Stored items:

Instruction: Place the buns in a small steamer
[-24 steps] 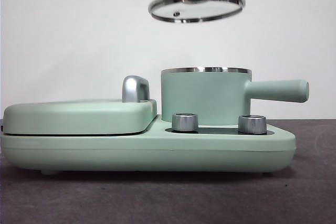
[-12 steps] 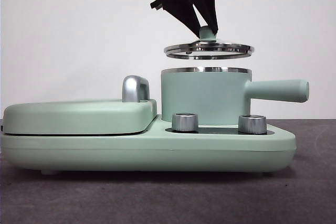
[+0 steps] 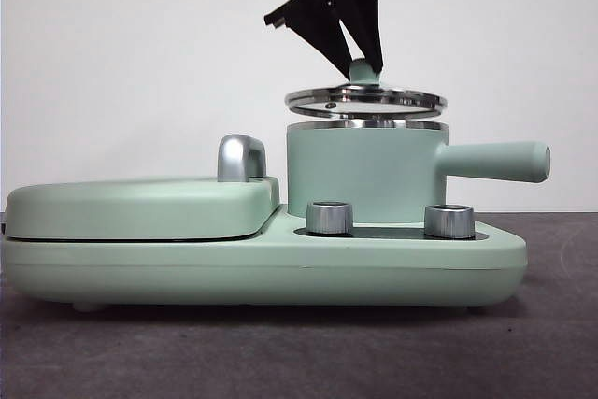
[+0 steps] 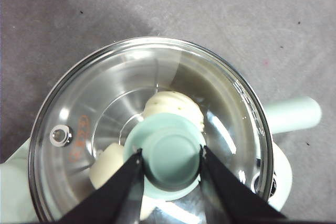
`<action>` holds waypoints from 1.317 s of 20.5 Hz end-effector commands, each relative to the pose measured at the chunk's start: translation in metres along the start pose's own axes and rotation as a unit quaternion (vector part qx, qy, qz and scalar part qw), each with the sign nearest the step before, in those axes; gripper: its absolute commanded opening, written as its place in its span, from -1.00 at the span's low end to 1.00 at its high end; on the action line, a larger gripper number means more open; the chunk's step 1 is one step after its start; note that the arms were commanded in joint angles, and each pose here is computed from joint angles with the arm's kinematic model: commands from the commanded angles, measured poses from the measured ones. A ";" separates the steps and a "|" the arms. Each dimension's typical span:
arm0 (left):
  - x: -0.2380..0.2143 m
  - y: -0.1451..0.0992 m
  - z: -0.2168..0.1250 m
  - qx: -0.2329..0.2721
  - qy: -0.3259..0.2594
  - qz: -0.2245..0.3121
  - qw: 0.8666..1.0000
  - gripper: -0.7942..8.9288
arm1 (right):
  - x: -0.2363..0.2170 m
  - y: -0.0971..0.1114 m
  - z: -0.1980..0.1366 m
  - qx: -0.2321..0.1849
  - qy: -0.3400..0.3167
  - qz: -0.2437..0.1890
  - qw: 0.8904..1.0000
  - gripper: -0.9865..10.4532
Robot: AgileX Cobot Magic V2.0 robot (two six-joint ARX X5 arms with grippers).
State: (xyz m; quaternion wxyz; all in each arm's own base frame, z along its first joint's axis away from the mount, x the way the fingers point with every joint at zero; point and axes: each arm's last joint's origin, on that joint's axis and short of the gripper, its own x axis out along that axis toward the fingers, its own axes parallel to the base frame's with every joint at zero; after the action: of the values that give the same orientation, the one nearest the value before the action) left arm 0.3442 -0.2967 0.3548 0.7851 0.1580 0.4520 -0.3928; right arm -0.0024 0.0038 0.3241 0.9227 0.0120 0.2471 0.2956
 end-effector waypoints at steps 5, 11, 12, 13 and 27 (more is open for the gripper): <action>0.029 0.002 0.005 0.007 0.000 -0.023 1.000 -0.81 | -0.002 0.000 0.002 0.005 -0.008 0.003 1.000 0.13; 0.037 0.003 0.003 0.007 0.015 -0.020 1.000 -0.78 | -0.002 0.000 0.002 0.008 -0.008 0.003 1.000 0.13; 0.037 0.003 0.002 0.003 0.016 -0.020 1.000 -0.74 | -0.002 0.000 0.002 0.008 -0.008 0.003 1.000 0.13; 0.037 0.003 0.002 -0.004 0.018 -0.020 1.000 -0.57 | -0.002 0.000 0.002 0.008 -0.008 0.003 1.000 0.13; -0.120 -0.021 -0.021 -0.055 -0.056 -0.014 0.997 0.13 | -0.002 0.001 0.002 0.015 -0.008 0.005 1.000 0.13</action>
State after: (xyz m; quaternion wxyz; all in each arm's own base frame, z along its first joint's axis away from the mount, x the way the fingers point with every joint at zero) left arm 0.2829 -0.2380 0.4489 0.8186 0.0899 0.4132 -0.3887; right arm -0.0024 0.0039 0.3242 0.9224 0.0239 0.2507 0.2928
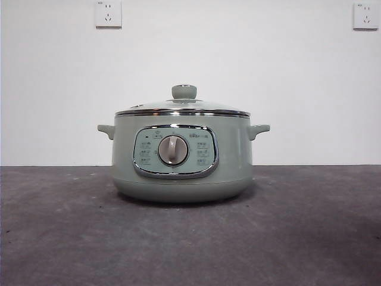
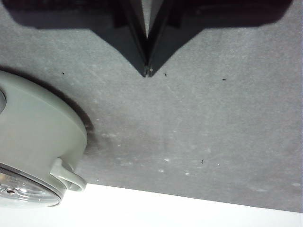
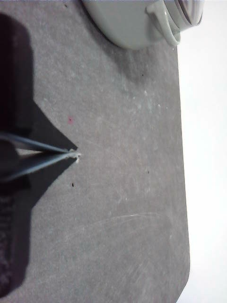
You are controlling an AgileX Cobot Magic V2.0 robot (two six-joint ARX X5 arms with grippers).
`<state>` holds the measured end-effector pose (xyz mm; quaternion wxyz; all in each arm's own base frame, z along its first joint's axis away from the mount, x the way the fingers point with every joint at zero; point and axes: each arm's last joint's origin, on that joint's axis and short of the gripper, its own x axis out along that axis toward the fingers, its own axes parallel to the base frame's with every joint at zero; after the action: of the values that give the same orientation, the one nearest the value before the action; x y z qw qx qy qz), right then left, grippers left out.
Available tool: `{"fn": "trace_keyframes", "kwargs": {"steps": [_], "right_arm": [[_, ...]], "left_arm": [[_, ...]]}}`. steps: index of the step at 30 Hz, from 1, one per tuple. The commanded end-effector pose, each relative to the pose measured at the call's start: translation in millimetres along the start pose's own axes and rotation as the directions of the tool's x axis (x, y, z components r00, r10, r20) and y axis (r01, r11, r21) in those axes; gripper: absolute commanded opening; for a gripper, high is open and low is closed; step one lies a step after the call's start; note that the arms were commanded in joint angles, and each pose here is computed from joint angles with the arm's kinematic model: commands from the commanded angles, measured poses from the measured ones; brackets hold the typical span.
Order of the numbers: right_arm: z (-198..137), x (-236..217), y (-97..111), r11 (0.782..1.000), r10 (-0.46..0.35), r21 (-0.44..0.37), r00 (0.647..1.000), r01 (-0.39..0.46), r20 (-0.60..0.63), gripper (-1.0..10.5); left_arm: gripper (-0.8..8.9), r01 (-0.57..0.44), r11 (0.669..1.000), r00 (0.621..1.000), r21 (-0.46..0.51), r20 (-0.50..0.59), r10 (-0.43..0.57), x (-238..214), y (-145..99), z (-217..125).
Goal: Pick up the corn,open the lid,put the corn in the pot,close the lid
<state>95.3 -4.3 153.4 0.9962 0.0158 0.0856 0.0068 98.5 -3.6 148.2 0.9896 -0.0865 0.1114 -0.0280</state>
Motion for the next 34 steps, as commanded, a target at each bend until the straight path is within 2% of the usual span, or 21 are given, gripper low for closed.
{"fn": "trace_keyframes", "kwargs": {"steps": [1, 7, 10, 34], "right_arm": [[-2.5, 0.9, -0.1, 1.000, 0.000, -0.003, 1.000, 0.000, -0.002, 0.0], [-2.5, 0.9, -0.1, 1.000, 0.000, -0.003, 1.000, 0.000, -0.002, 0.0], [-2.5, 0.9, -0.1, 1.000, 0.000, -0.003, 1.000, 0.000, -0.002, 0.0], [-2.5, 0.9, -0.1, 1.000, 0.000, -0.003, 1.000, 0.000, -0.002, 0.0]], "left_arm": [[-0.03, -0.005, 1.000, 1.000, -0.008, -0.004, 0.005, 1.1, 0.8, -2.8], [-0.03, -0.005, 0.995, 1.000, 0.101, -0.004, 0.006, 1.1, 0.8, -2.8], [-0.03, -0.005, 0.992, 1.000, 0.124, -0.004, 0.006, 1.1, 0.8, -2.8], [-0.03, -0.005, 0.992, 1.000, 0.126, -0.004, 0.005, 1.1, 0.8, -2.8]]}}
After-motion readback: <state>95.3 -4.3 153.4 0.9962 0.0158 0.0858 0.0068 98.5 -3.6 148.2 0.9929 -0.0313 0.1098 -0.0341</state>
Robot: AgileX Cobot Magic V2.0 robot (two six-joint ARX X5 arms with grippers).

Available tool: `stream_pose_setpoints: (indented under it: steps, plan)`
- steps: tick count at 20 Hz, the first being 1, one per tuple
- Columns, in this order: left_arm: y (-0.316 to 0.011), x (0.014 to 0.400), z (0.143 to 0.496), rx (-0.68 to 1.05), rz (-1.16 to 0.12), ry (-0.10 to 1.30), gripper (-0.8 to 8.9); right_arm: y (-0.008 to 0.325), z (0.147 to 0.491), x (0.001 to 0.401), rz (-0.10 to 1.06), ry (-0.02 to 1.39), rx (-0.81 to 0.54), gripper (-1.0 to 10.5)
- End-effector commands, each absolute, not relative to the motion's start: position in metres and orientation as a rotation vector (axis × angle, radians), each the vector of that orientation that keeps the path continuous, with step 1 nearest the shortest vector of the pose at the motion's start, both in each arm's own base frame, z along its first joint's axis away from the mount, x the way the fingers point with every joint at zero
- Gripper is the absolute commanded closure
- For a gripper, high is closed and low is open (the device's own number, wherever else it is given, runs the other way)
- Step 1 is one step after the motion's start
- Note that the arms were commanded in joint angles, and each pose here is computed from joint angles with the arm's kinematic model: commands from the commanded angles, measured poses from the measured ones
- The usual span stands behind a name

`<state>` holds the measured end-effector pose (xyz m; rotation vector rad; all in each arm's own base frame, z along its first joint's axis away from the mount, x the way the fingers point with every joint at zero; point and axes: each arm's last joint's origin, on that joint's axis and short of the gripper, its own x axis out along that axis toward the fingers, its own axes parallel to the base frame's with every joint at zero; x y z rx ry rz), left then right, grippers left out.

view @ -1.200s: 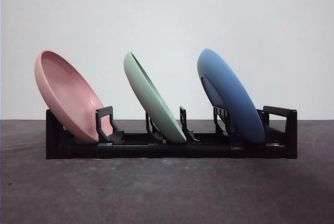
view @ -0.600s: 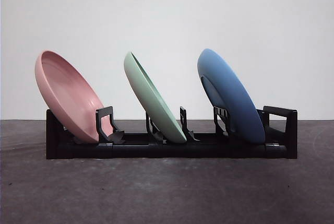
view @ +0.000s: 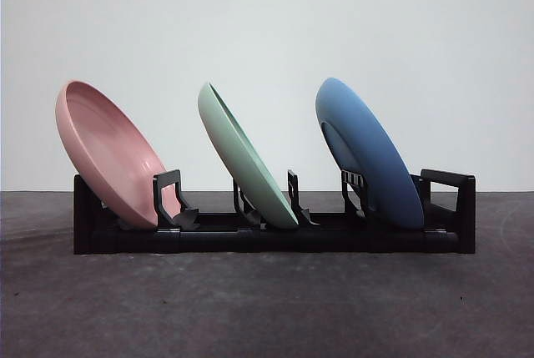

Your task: Place the plate

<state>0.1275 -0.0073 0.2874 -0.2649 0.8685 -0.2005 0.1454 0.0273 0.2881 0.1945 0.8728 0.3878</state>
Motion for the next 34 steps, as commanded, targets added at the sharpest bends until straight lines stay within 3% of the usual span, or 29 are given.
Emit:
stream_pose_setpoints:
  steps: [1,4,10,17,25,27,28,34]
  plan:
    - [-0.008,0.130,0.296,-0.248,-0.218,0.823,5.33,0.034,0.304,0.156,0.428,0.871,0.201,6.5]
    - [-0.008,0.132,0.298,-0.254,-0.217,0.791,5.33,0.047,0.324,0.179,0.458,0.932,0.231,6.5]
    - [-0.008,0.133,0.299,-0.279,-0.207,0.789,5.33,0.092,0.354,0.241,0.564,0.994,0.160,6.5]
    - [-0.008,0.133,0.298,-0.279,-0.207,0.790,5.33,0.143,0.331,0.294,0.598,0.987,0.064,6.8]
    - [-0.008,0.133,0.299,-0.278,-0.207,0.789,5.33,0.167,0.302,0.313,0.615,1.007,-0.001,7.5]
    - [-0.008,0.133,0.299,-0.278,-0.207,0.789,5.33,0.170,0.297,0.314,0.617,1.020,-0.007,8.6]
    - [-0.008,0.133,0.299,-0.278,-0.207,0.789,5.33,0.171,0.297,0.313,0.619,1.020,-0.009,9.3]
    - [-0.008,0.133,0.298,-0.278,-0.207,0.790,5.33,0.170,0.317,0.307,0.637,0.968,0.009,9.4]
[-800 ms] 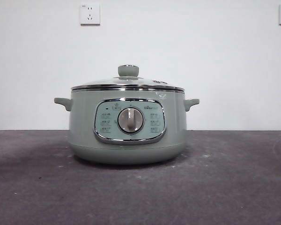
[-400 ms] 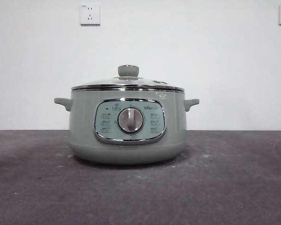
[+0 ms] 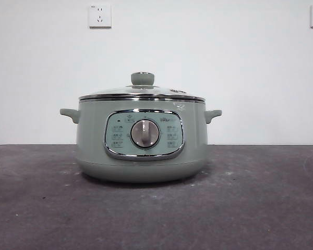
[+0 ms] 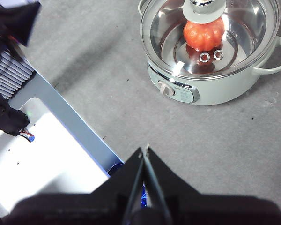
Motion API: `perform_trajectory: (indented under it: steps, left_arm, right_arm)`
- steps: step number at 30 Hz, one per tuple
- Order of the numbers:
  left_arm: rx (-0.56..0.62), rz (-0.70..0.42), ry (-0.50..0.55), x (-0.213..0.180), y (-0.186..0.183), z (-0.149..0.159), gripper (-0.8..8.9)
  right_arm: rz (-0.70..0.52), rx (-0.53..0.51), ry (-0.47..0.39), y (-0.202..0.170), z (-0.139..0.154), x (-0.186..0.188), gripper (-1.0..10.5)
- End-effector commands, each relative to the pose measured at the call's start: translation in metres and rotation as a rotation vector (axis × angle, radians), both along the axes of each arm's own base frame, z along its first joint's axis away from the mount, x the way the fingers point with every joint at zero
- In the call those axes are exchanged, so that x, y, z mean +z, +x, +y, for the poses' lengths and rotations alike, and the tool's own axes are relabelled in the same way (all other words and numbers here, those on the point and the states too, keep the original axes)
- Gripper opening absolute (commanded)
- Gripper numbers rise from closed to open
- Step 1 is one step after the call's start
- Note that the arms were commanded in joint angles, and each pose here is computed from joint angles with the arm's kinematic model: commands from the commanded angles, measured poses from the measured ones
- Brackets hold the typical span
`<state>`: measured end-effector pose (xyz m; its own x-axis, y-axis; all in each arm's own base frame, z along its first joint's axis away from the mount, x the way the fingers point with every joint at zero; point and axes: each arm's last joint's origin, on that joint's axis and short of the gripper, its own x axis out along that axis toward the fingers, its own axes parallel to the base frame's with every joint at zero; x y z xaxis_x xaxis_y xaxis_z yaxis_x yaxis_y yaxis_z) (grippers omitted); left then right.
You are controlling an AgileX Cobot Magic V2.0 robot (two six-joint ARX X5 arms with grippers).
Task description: Pick up the pumpkin,open the lid,put the pumpkin in the pot,close the lid
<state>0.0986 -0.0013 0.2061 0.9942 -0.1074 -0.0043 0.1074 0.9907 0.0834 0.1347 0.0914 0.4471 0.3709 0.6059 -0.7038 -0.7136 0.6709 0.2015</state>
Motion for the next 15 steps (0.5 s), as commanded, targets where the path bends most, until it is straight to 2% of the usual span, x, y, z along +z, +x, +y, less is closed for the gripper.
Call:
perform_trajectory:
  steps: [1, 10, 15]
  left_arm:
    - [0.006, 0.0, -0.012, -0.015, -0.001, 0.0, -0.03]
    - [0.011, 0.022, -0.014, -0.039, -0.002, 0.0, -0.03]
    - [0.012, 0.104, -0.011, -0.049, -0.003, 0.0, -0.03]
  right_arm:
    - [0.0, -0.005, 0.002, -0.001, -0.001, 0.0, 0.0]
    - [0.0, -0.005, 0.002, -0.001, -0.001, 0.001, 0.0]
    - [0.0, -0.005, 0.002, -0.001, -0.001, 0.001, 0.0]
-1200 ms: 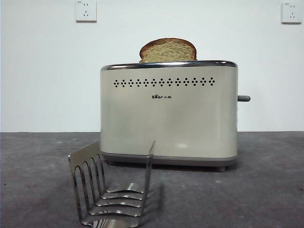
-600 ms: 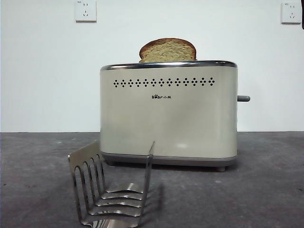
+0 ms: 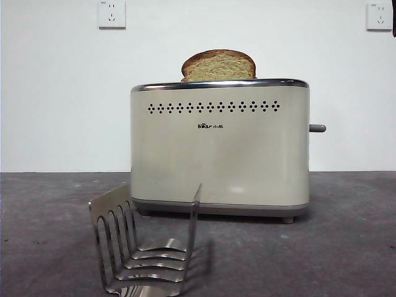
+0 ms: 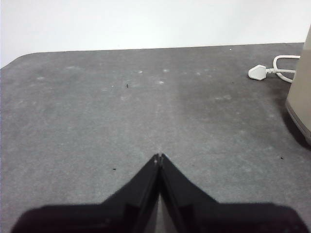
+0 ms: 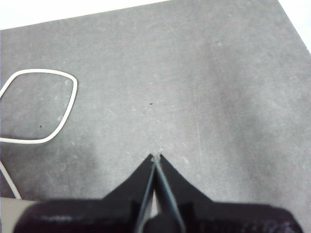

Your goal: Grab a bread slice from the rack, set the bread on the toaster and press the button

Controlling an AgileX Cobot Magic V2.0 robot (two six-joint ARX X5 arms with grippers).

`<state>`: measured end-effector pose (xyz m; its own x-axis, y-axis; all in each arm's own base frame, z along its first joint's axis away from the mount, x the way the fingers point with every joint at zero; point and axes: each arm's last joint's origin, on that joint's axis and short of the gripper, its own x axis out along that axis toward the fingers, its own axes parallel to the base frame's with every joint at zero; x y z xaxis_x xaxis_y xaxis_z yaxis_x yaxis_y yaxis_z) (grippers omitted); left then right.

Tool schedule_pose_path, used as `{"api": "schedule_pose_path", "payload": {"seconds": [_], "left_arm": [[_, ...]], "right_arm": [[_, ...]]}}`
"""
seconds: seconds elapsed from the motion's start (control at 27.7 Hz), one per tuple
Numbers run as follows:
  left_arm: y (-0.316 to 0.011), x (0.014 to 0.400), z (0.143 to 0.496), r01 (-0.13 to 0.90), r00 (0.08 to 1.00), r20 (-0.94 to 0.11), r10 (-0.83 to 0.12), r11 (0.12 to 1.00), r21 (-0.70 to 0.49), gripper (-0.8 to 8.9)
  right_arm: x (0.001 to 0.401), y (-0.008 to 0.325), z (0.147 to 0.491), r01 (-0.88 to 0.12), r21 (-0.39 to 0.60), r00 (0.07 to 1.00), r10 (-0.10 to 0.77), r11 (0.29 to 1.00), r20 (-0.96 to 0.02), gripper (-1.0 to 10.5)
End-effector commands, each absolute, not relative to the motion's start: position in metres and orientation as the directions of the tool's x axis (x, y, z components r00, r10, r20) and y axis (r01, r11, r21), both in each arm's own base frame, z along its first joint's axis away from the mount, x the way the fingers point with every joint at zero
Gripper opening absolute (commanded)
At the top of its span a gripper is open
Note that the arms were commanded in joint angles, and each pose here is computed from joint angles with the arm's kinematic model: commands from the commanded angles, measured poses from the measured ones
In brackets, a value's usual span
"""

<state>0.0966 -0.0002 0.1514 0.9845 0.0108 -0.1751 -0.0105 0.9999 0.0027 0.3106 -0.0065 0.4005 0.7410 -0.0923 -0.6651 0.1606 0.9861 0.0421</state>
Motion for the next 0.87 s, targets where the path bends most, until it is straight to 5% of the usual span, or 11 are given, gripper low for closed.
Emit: {"api": "schedule_pose_path", "payload": {"seconds": [0.04,0.29,0.43,0.58,0.69,0.76,0.87], "left_arm": [[0.000,0.097,0.148,-0.007,0.983,-0.183,0.009,1.000,0.011,-0.04],[0.000,0.098,0.146,-0.006,0.978,-0.208,0.009,1.000,0.012,-0.04],[0.000,0.099,0.145,-0.006,0.976,-0.216,0.009,1.000,0.012,-0.04],[0.000,0.099,0.145,-0.006,0.976,-0.216,0.009,1.000,0.012,-0.04],[0.000,0.099,0.145,-0.006,0.976,-0.216,0.009,1.000,0.012,-0.04],[0.000,0.099,0.145,-0.007,0.976,-0.216,0.009,1.000,0.012,-0.04],[0.000,0.099,0.145,-0.007,0.976,-0.217,0.009,1.000,0.012,-0.04]], "right_arm": [[0.312,-0.007,0.400,0.159,0.034,0.743,-0.097,0.987,-0.662,0.0],[0.312,-0.007,0.400,0.159,0.034,0.743,-0.097,0.987,-0.662,0.0],[0.277,-0.005,0.416,0.168,0.031,0.788,-0.115,0.985,-0.604,0.0],[0.190,0.002,0.414,0.103,0.083,0.939,-0.069,0.991,-0.337,0.0],[0.132,-0.002,0.377,0.179,0.065,0.977,-0.170,0.982,-0.127,0.0],[0.108,-0.005,0.335,0.257,0.076,0.966,-0.253,0.963,-0.057,0.0],[0.097,-0.005,0.290,0.237,0.082,0.972,-0.236,0.968,-0.020,0.0]]}}
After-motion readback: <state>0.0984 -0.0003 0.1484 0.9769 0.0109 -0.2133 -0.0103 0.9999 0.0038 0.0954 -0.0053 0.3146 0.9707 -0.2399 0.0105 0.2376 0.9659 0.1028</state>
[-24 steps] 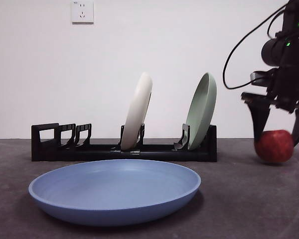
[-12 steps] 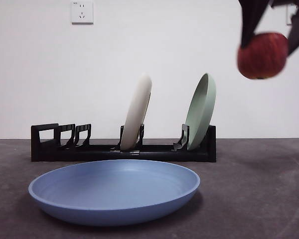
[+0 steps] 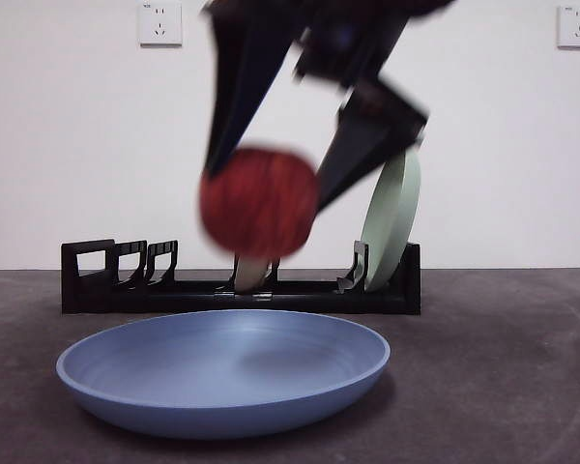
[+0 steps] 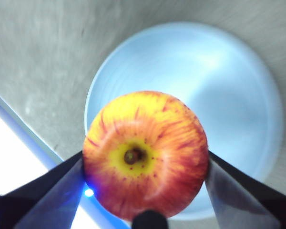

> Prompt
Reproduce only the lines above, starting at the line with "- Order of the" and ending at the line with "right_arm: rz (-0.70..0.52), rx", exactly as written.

> Answer to this problem
- Order of the numbers:
  left_arm: rx (-0.56..0.62), rz (-0.70..0.42), ry (-0.50..0.55), x (-0.213..0.180), y (-0.186..0.183), z (-0.149..0.159), gripper (-0.8..8.9)
  right_arm: rz (-0.70..0.52), rx (-0.53..0.51), ry (-0.47..0.39), y (-0.202..0.170), z (-0.139..0.154), x (-0.186..0.188), gripper (-1.0..10.5)

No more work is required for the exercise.